* **Task to carry out**
Show all the lines in the data below that include the word "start".

* **Records for this task**
········

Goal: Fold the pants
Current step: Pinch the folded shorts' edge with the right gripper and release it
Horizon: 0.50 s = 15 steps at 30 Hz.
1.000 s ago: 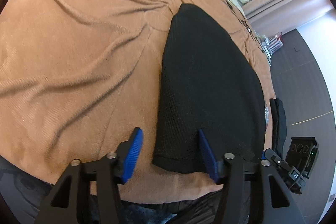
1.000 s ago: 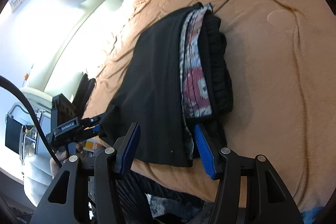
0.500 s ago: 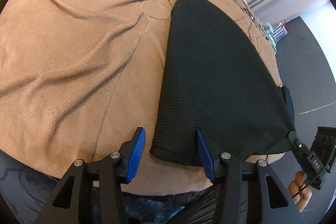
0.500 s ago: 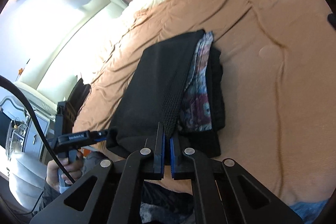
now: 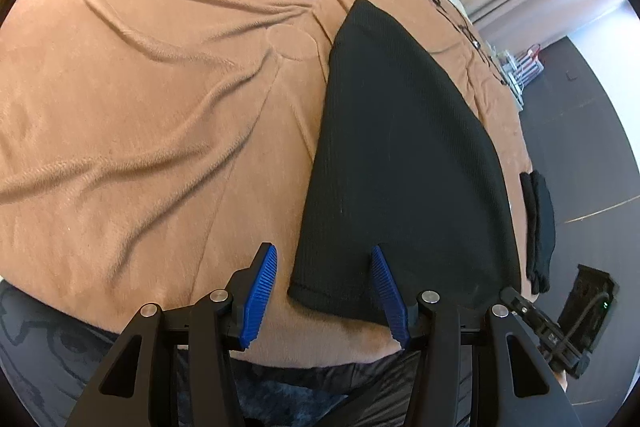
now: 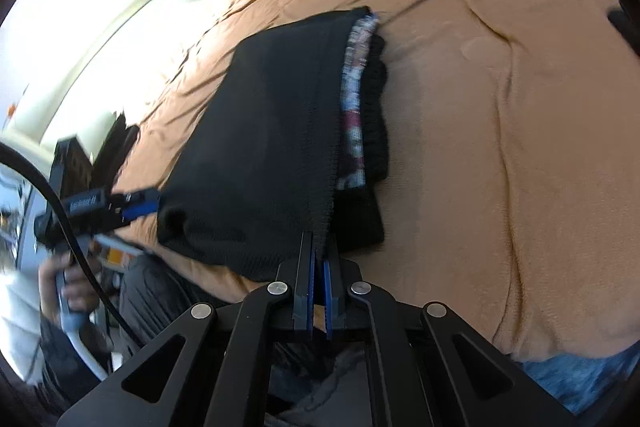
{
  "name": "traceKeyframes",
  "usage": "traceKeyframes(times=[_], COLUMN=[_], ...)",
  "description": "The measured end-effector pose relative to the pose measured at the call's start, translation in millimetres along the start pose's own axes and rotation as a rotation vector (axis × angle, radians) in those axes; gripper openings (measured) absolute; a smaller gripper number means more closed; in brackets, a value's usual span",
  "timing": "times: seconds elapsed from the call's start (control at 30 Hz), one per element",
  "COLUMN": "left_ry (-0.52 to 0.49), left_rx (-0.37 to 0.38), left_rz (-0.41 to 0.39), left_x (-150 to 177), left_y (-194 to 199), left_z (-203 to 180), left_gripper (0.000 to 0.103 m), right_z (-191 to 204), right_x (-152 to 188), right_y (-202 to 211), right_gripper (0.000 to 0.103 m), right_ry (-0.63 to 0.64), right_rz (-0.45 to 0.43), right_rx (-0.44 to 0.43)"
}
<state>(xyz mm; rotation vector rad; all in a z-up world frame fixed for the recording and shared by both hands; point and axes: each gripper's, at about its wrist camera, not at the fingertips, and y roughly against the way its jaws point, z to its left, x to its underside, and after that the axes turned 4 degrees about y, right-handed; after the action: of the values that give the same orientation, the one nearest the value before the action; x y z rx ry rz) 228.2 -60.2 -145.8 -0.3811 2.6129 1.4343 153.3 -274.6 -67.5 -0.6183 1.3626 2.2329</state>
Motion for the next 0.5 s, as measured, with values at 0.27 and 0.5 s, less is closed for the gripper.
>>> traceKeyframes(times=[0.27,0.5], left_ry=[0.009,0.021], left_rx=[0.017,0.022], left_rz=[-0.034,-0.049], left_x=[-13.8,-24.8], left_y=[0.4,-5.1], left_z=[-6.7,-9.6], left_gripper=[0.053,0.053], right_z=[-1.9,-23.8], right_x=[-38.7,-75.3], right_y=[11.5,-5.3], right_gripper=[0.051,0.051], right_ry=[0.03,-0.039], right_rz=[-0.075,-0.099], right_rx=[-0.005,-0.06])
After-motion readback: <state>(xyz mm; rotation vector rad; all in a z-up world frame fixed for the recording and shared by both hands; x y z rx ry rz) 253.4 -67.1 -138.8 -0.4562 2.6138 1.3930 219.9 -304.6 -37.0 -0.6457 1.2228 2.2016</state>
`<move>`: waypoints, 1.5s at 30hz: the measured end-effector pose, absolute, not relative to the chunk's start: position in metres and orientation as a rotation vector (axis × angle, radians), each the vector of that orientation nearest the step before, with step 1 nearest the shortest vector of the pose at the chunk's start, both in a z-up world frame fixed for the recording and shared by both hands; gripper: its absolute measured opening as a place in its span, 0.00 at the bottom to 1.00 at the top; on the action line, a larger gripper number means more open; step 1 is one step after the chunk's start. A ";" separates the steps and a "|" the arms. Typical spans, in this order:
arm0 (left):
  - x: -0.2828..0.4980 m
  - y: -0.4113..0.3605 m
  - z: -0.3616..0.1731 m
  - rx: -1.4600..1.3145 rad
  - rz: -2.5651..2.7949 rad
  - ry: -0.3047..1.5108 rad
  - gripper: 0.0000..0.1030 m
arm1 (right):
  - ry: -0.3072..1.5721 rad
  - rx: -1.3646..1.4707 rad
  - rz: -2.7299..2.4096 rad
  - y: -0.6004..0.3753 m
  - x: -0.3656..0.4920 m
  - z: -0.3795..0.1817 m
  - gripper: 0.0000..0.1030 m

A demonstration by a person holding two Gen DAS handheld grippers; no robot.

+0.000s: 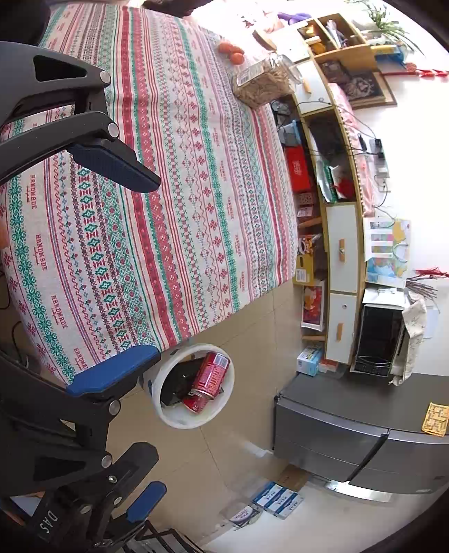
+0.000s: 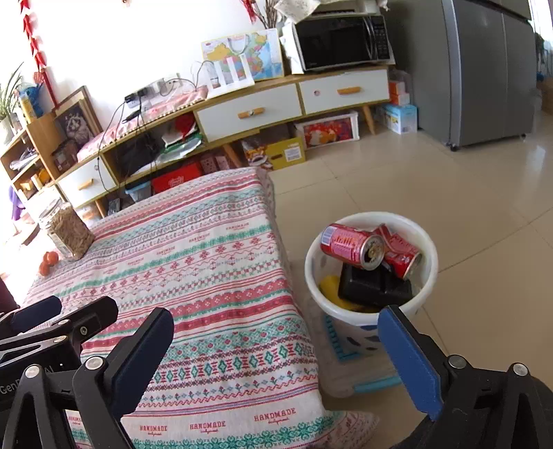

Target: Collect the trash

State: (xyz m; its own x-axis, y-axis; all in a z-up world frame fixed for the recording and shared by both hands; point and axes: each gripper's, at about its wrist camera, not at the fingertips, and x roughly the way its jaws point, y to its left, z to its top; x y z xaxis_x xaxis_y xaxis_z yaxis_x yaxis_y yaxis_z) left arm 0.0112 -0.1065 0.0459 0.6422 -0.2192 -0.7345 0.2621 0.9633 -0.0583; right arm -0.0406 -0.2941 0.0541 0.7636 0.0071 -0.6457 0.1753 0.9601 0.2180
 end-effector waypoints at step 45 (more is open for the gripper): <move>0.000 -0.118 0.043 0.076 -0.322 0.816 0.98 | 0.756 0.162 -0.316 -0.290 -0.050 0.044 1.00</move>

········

* **The completed task**
  "description": "The measured end-effector pose relative to the pose measured at the call's start, translation in millimetres along the start pose's own axes and rotation as a rotation vector (axis × angle, radians) in those axes; gripper openings (measured) absolute; a smaller gripper number means more closed; in brackets, a value's usual span",
  "timing": "times: seconds elapsed from the call's start (control at 30 Hz), one per element",
`<move>`: waypoints, 1.5s at 30hz: the measured end-effector pose, absolute, not relative to the chunk's start: position in metres and orientation as a rotation vector (axis × angle, radians), each the vector of that orientation nearest the step before, with step 1 nearest the shortest vector of the pose at the chunk's start, both in a z-up world frame fixed for the recording and shared by both hands; gripper: its absolute measured opening as a place in its span, 0.00 at the bottom to 1.00 at the top; on the action line, a larger gripper number means more open; step 1 is one step after the chunk's start. A ";" separates the steps and a "|" the arms. Typical spans, in this order:

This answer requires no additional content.